A 1% increase in the risk of serious injury correlated with approximately a 2.29% reduction in a player's market value.
Recurrent and severe injuries led to even larger valuation penalties, according to the study's econometric modeling assumptions.
Background: Players as Financial Assets
Football clubs consider players their most valuable intangible assets, investing substantially in training, salaries, and transfer fees. Injuries threaten these investments through medical costs, reduced performance, lost playing time, and decreased market value. Severe injuries can shorten careers and limit transfer opportunities, affecting clubs' financial stability and competitive success.
While medical research has focused on injury causes and prevention, less attention has been paid to how anticipated injury risk influences player valuation, which has implications for club financial planning.
Methodology
The study employed a two-stage approach: first, estimating a player’s probability of injury, and then evaluating how this predicted risk affects market value. A dataset of 5,336 player-year observations from seven major European leagues between 2006 and 2020 was used.

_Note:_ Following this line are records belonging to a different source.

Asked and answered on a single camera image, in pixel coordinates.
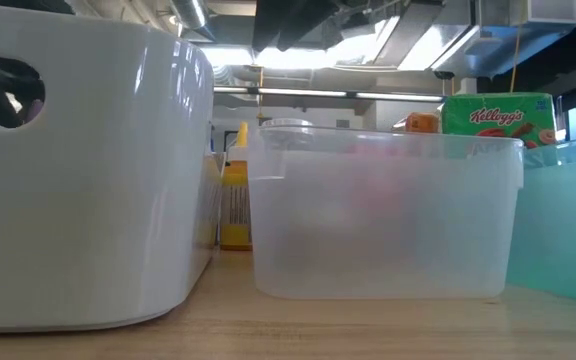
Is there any yellow hanging cord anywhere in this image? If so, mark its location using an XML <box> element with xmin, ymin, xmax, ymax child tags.
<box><xmin>510</xmin><ymin>24</ymin><xmax>525</xmax><ymax>94</ymax></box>

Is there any teal plastic bin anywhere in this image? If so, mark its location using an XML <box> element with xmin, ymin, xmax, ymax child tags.
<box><xmin>506</xmin><ymin>133</ymin><xmax>576</xmax><ymax>306</ymax></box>

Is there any green Kellogg's cereal box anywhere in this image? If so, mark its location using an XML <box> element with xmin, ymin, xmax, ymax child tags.
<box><xmin>440</xmin><ymin>92</ymin><xmax>558</xmax><ymax>150</ymax></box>

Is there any rectangular silver air duct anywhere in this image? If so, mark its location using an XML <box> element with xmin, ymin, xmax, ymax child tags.
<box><xmin>332</xmin><ymin>0</ymin><xmax>576</xmax><ymax>79</ymax></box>

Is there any clear plastic bin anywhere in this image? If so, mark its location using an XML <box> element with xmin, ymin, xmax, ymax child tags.
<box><xmin>246</xmin><ymin>124</ymin><xmax>525</xmax><ymax>300</ymax></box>

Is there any round silver air duct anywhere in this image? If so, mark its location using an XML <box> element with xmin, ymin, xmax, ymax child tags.
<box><xmin>170</xmin><ymin>0</ymin><xmax>217</xmax><ymax>42</ymax></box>

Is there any orange cereal box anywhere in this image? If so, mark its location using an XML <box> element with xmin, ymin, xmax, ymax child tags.
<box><xmin>405</xmin><ymin>112</ymin><xmax>442</xmax><ymax>134</ymax></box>

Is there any linear ceiling light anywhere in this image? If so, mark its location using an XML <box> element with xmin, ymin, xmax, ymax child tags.
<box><xmin>212</xmin><ymin>85</ymin><xmax>444</xmax><ymax>104</ymax></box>

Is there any white plastic bin with handles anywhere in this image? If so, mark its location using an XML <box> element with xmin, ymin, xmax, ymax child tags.
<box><xmin>0</xmin><ymin>3</ymin><xmax>217</xmax><ymax>334</ymax></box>

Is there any yellow-capped dye bottle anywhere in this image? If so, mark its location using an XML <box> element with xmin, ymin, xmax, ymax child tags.
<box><xmin>219</xmin><ymin>121</ymin><xmax>254</xmax><ymax>251</ymax></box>

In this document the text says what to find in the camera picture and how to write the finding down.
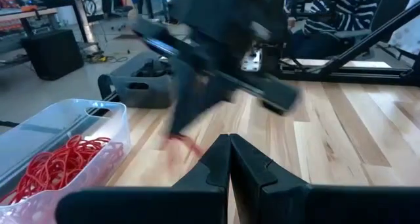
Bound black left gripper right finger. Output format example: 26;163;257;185
230;133;308;224

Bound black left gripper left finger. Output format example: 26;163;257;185
173;133;232;189

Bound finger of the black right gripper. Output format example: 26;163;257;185
169;58;211;138
193;71;239;120

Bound red rubber band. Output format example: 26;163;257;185
162;133;206;172

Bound red rubber bands tangle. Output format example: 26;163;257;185
0;141;86;205
64;134;124;172

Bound black rubber bands heap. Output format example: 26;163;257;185
131;58;175;78

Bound grey plastic basket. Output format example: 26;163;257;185
97;50;180;109

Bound black office chair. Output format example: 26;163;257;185
108;0;135;20

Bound clear plastic basket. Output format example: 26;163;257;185
0;98;131;224

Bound person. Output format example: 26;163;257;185
287;0;381;59

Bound black cabinet box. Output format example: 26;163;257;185
21;29;85;81

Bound wooden top workbench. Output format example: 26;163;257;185
0;7;60;67

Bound white arm base bracket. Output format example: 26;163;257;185
241;48;263;72

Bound yellow and black floor cables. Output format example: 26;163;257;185
85;51;129;64

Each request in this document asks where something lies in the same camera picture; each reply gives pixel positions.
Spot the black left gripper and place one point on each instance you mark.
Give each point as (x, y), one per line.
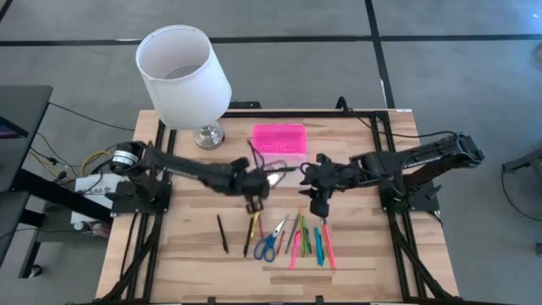
(252, 186)

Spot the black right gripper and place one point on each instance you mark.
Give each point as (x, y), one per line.
(328, 178)

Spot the pink lidded clear supply box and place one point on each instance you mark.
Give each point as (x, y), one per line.
(279, 140)

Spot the light green marker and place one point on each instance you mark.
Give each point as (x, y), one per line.
(304, 237)

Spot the yellow highlighter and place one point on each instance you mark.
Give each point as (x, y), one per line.
(255, 224)

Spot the dark green marker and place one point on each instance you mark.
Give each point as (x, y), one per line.
(309, 243)

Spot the thin red pen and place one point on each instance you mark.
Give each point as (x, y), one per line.
(261, 229)

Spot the thin pink pen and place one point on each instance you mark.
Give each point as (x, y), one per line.
(331, 245)

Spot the teal marker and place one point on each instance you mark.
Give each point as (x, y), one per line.
(318, 250)

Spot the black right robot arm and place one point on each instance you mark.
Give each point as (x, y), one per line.
(406, 163)

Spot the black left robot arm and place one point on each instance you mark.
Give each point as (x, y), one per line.
(190, 169)

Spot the clear plastic storage box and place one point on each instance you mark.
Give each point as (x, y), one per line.
(296, 114)

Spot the white printed cardboard box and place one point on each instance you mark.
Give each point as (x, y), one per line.
(99, 183)

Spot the black power strip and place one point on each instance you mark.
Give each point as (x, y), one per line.
(245, 104)

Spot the white shade silver table lamp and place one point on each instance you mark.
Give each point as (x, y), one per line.
(182, 84)

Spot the black desk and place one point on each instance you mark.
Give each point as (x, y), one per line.
(25, 110)

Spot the dark laptop screen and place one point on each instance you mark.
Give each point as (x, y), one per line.
(10, 129)

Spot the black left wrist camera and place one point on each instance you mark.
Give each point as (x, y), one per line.
(242, 163)

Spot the black desk leg frame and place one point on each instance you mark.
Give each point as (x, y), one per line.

Stage One: Predicting Injury Risk
A logistic regression model estimated each player’s risk of future severe injury in a given season. Injury risk was predicted based on:
- Number of games missed in the previous season, categorized by severity (no, moderate, severe, highly severe).
- Age and age squared.
- Height, playing position, and footedness.
- League and year fixed effects.
Two injury models were estimated: one for severe injuries (more than five games missed) and another incorporating both severity and recurrence (multiple injuries in the same season).
Stage Two: Linking Injury Risk to Market Value
The predicted injury probability was introduced into a dynamic log-linear panel model to explain players’ market values. A System Generalized Method of Moments (System-GMM) estimator was utilized to address endogeneity, autocorrelation, and the dynamic nature of market values. Performance variables (goals, assists, cards, substitutions) were considered endogenous and instrumented. Lagged market value was included to control for unobserved player quality.
Key Findings
Injury History and Future Risk
- A strong link was observed between previous injuries and future injury risk.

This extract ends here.